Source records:
· · · · ·

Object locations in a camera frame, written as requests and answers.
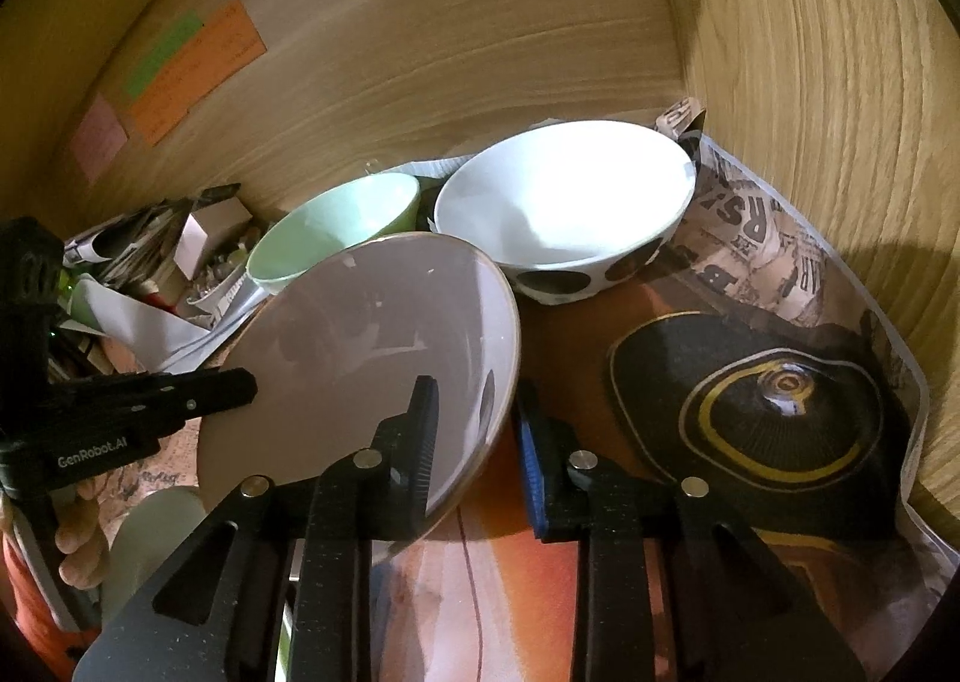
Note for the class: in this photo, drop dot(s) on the colourful newsprint paper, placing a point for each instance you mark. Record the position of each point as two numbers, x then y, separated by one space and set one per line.
750 277

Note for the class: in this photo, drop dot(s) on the orange sticky note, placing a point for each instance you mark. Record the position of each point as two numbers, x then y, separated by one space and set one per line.
202 70

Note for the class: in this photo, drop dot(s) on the mint green plate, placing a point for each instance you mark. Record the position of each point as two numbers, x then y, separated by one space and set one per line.
150 539

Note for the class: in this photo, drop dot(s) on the pale pink bowl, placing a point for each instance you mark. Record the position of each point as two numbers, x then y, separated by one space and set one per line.
352 352

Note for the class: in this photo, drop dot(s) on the small white box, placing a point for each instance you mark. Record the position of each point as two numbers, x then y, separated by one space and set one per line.
196 235

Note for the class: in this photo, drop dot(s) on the stack of newspapers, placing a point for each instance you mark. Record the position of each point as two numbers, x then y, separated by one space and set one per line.
127 232

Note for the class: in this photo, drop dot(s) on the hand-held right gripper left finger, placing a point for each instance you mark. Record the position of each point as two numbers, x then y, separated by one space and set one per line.
424 442

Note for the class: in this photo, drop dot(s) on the white bowl with dark dots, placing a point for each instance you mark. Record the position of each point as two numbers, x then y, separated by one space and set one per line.
562 202

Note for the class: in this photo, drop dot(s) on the person's orange clothing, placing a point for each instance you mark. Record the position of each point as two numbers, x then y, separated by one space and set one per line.
34 614

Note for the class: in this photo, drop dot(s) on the green sticky note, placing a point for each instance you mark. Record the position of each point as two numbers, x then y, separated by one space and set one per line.
161 55

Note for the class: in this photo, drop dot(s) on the small bowl of trinkets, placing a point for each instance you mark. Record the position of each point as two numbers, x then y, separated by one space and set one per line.
217 292

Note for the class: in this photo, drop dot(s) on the person's left hand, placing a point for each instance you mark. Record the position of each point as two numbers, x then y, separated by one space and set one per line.
79 539

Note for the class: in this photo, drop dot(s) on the pink sticky note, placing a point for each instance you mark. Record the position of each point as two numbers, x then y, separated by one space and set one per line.
100 138

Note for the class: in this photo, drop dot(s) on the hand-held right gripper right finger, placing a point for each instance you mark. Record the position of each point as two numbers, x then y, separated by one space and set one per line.
531 472

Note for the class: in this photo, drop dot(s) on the folded white paper sheet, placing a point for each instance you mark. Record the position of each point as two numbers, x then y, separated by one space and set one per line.
142 329

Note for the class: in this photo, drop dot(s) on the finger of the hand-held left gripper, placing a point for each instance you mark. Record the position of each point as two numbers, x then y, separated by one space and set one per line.
187 393

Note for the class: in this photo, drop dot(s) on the mint green bowl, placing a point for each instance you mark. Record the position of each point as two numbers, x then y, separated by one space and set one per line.
330 224

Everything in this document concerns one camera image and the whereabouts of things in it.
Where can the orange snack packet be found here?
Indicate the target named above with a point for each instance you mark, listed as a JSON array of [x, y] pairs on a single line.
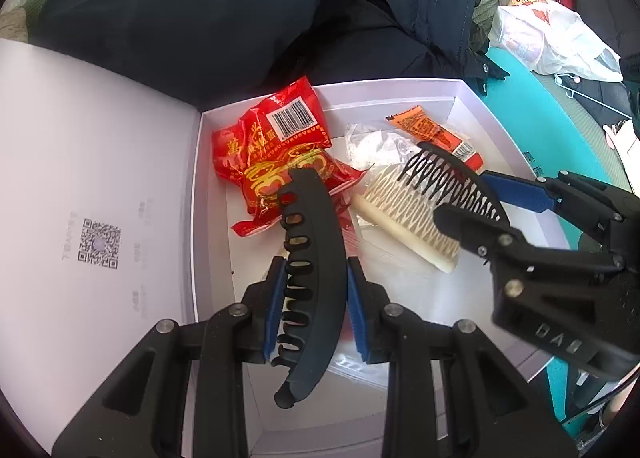
[[425, 128]]

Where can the clear bag with white headband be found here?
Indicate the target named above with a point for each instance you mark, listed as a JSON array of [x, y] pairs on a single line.
[[375, 143]]

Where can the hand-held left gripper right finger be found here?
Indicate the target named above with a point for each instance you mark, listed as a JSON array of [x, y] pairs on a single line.
[[357, 308]]

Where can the black jacket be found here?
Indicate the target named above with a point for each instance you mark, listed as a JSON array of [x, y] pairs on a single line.
[[430, 13]]

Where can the black hair comb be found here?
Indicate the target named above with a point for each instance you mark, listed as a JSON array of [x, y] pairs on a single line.
[[450, 183]]

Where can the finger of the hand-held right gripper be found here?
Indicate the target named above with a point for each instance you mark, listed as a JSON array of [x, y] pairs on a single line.
[[475, 230], [520, 193]]

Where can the brown knit blanket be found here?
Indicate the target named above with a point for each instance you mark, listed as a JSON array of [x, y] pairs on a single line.
[[12, 26]]

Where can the teal printed mat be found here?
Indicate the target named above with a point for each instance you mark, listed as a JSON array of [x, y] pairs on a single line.
[[540, 128]]

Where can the white hair comb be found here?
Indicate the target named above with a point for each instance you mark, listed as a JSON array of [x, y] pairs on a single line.
[[400, 218]]

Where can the white cardboard box with lid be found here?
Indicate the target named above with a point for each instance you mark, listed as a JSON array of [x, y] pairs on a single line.
[[100, 148]]

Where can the black hair claw clip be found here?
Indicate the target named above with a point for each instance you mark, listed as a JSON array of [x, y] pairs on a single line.
[[325, 263]]

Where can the large red snack packet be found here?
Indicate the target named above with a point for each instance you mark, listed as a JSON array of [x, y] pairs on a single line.
[[270, 153]]

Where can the white translucent plastic bag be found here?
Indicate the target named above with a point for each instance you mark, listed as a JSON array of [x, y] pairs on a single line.
[[550, 43]]

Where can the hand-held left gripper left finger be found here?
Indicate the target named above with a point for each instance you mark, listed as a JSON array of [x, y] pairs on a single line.
[[275, 308]]

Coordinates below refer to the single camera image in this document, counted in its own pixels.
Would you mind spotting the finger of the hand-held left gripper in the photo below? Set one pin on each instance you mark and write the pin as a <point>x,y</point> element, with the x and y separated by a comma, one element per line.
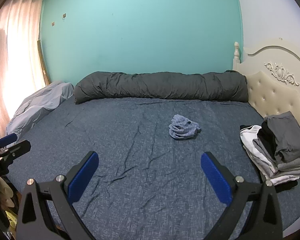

· · · · ·

Could you find every line in the records above that contains the word "packet" and copy it?

Where can the orange snack packet be found here?
Where can the large red snack packet be found here?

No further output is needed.